June 8, 2025

329 - Fruit-Based Skepticism

Apple doesn't often deliver AI papers, but when it does they tend to be worth a read. This new paper shredding claims of "Large Reasoning Models"(#LRMs) is worth examining for AI practitioners and enthusiasts alike: The Illusion of Thinking: Understanding the Strengths and Limitations of Reasoning Models via the Lens of Problem Complexity

The findings are exactly what real experts predict and expect, that LLMs perform some very simple tasks better than "LRMs", that those LRMs offer some advantage on some slightly more complex tasks, and that both collapse completely under "high-complexity" tasks. Note, "high-complexity" in this paper still consists of simple controlled puzzles, practically nothing by real-world standards of complexity. They both collapse to less than worthlessness long before any non-trivial degree of complexity is reached.

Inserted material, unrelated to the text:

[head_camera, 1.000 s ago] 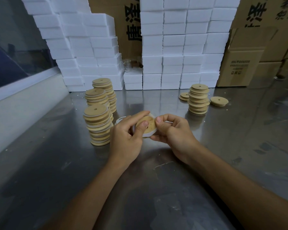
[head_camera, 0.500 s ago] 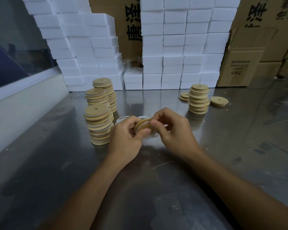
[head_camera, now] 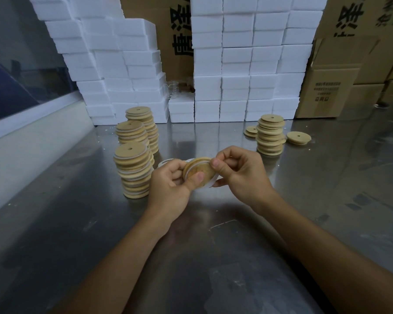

They are just the vanilla architecture (LLMs) and a specialty flavor with more bias from additional (often hand-engineered) structures added (LRMs) so you get the same fundamental limitations but with bias and specialization driving some relatively minor performance differences. This is similar to how LLMs were found to better obey the rules of a game before biasing factors like RLHF, as that added bias prevents them from strictly fitting to the curves of the data. LRMs add potentially useful, but systematically wrong, bias to the process, causing this trade-off.

The researchers are "overly generous" by not explicitly calling fraud on LRMs, but that is likely a matter of corporate politics, beyond what they are allowed, as well as industry-standard levels of Anthropomorphism. If I only shared papers that were free of this Anthropomorphism or the demonstrably false claims of "emergence" then I'd be silent for months at a time.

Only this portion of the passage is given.